胡家兄弟遮好竹笠,翻身上了马,长刀负在背上,马蹄踏出烟尘。
“官家不诉太平事,长刀万里斩湮云!”
“陈兄弟,有缘再会——”
陈景抬着手,目送着两骑快马,在他的视线中慢慢消失。
……
在胡家兄弟离开后的第三天,平安镇附近一带,又下了一轮雨水。
将屋子里的青霉刮下,陈景兴致顿无,沉默地坐在院子边上,抬着头,看着面前的雨水。
“陈景公子,我新作了一首诗,诗名‘塘村打匪有感’——”
于山将冒着雨的小张,迅速扛了回去。
陈景收回目光,再回头时,才发现宋钰已经坐在了旁边,将一碗热茶,递到了他手上。
“宋钰,我们要不要往南走。我想了一下,路引的事情,或许在芝州那边,去了之后能再报备。”
“你去哪,我便去哪。”
“实话说,我也不知要去哪,如雨中浮萍。
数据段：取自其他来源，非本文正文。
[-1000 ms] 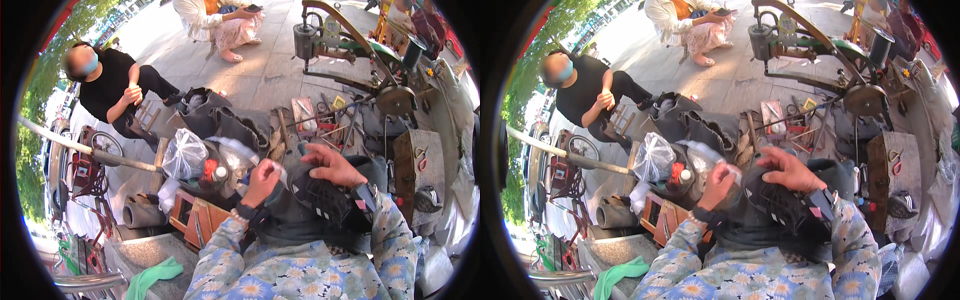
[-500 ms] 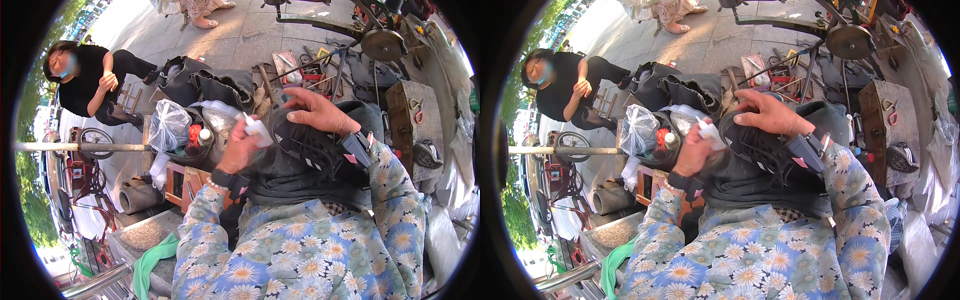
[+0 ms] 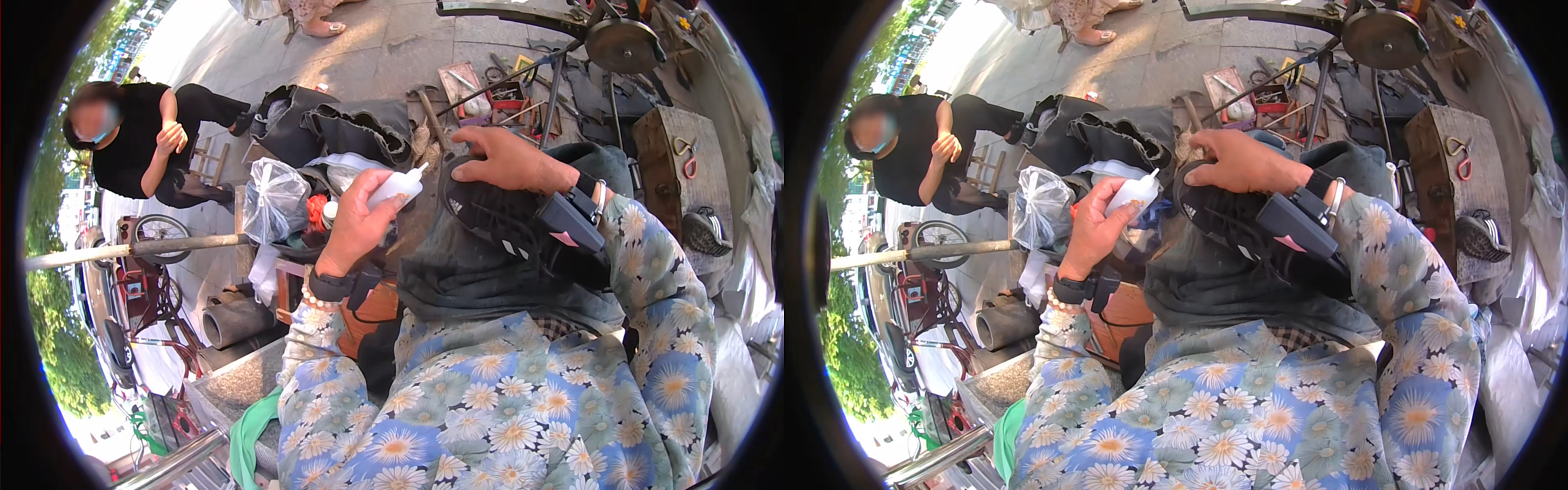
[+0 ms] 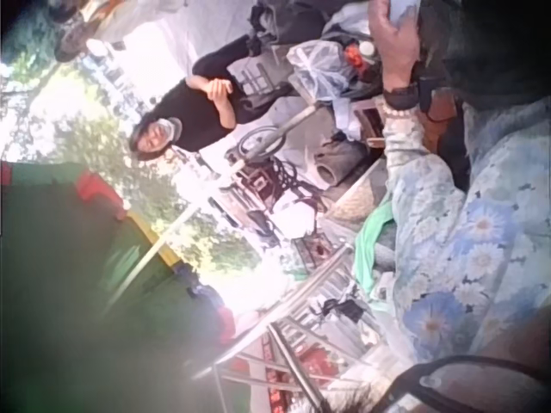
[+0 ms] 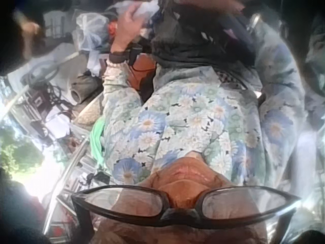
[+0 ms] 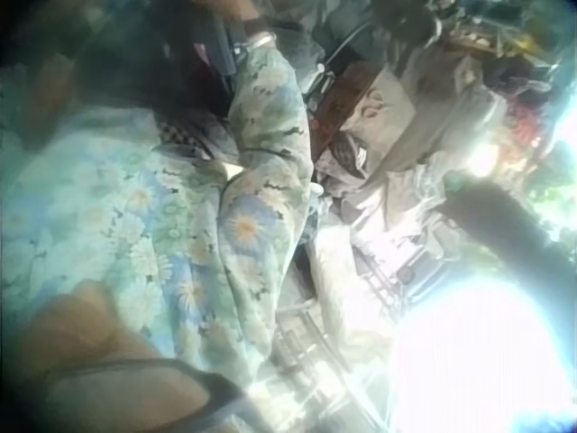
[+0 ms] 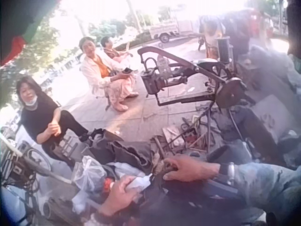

”
“我知晓,你想做大事情。”宋钰转过头。
“我再想想。”
将宋钰的手抓在怀里,陈景只觉得,院子外的风声雨声,也变得不再嘈杂。
“等安定下来,不作丧家犬了,你我便要个孩子。”
“好。”宋钰将头靠下,枕在陈景的肩膀上。
那一年,她才十三岁,开始活成一头小雌狮。但在这一刻,她只觉得担子一下子卸了,整个人轻松无比。
便如一直念念不忘的夙愿,小相公,已经成为了不起的人。